Lin Guan Ying, born in 1923 in China, is an old and senior Party member, married to a high-ranking member of the CPM. She joined the Party at the age of 18, together with everyone else in her village, as part of the resistance against the Japanese occupation – ‘I joined because the Party stood for the poorest of the poor’ (p. 57), she says. She was involved in the struggle against the Japanese and the British. For Lin Guan Yin, the Communists were both about fighting imperialism and about the liberation of women.

Lin Guan Ying and Suria Atom are among the sixteen ex-guerilla women from Malaysia, Singapore and Thailand whose life stories make Life as the River Flows: Women in the Malayan Anti-Colonial Struggle. These women fought for nearly 40 years in the CPM and finally left the jungle bordering Malaysia and Thailand in 1989. Some came from educated middle-class families, others were very poor and did not attend school – they joined the guerillas illiterate and learned to read and write in the army; some were peasants and other came from urban families or immigrant families from China. Some knew little about politics and joined the CPM to support their fight for the poor, others came from highly politicised families and circles. What unites all the stories, however, is the extraordinary bravery of the women in the face of daily hardship and political dangers, both before joining the army, while in the forest with the guerillas, and after leaving the jungle in 1989 and settling in ‘Peace Villages’ in Southern Thailand. Many still do not have citizenship and can not return to their homes in Malaysia.

The book, which is a fascinating collection of life stories, consists of two parallel narratives. The first one is that of the women themselves, their family backgrounds and their daily lives as daughters, wives, mothers, fighters and labourers. Although every story underwent some changes – from the original series of interviews, taken by the author, to translation into English, to shortening and editing for publication – Khoo's own voice in each story is kept to a minimum. Other than a background chapter and brief introduction to each following chapter, presenting the woman and sometimes also the context of the interview, or a short commentary on the story, the sixteen main chapters are about the words and the memories of the women themselves. As such, the chapters are not just an attempt to tell the silenced story of anti-colonial struggle led by the CPM and these women's roles in it; they are also an illuminating account of the ways these women describe and interpret their own lives, personal relationships, and relations with the Party (for example, I found it surprising that while being sharp critics of the economic, social and political realities of capitalism and colonial rule, only very rarely did the women pass judgment on the Party).

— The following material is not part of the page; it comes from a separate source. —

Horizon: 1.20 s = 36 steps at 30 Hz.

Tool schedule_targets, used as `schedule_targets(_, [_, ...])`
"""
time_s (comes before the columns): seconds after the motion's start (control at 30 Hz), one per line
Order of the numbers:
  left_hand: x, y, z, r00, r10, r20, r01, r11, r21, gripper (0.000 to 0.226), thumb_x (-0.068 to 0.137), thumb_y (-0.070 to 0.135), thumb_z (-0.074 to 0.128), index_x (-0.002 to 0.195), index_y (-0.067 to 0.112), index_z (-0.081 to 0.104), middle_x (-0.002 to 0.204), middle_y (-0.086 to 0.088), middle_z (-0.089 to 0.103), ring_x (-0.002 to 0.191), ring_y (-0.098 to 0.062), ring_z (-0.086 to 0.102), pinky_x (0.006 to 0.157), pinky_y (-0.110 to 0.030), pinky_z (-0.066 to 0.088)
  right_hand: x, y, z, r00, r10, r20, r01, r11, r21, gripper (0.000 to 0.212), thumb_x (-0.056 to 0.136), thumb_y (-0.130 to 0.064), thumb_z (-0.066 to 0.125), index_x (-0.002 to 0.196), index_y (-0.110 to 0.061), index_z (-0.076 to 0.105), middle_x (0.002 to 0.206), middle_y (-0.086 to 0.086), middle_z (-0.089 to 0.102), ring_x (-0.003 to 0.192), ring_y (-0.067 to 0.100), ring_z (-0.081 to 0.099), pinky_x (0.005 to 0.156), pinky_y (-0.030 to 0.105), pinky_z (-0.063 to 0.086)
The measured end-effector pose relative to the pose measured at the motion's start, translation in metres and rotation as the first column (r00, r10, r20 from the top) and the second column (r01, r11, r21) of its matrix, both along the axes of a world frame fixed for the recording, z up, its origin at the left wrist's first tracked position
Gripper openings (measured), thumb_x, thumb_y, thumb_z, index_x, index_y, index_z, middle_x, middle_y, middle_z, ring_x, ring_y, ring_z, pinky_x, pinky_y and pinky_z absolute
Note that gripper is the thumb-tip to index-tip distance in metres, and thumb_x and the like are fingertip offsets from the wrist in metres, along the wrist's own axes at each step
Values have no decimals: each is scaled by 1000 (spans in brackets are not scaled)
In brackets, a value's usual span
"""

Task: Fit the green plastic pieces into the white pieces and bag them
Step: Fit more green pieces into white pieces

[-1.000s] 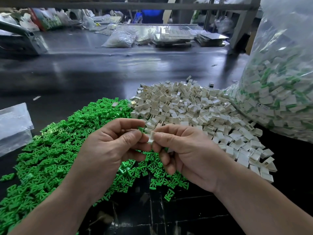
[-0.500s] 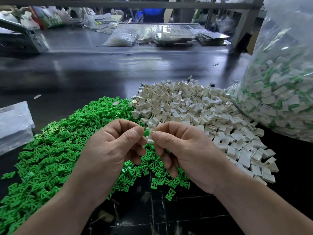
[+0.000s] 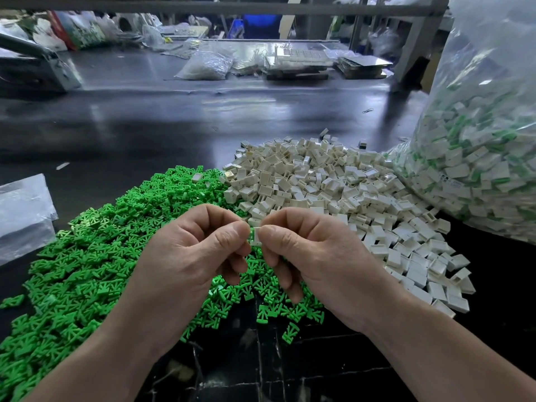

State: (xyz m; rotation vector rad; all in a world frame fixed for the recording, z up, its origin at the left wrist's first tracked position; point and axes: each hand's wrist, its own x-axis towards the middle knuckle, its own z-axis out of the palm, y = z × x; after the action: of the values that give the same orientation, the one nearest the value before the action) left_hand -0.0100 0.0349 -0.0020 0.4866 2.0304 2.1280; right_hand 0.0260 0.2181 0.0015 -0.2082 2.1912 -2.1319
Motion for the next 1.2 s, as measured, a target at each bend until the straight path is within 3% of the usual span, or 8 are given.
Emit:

The second narrative is the story of the author, Agnes Khoo, herself. Born in Singapore in 1965 before independence, she knew little about the Communists of Malaya. When her father, a trade unionist, was arrested and branded a Communist, she wanted to learn who the Communists were, only to find silence and condemnation. Her primary school textbooks presented only the official history of Singapore and Malaysia's independence from the British, depicting the benefits of colonial rule and the ‘peacefulness’ of the decolonisation, and demonising the Communists as terrorists and evil beings. Years later, in the 1990s, learning about the Communist ex-guerillas who lived in Southern Thailand and could not return to their homes, Khoo decided to meet them to understand who they were, what they fought for, and why could they not return. ‘Perhaps, subconsciously, I researched the Communists in order to understand my own father's life and times’, writes Khoo, ‘It is also a search for myself, in order to find out what I am living for now. Perhaps, by leaning about my country's history through this group of exiles, I would find some of the answers’ (p. 26).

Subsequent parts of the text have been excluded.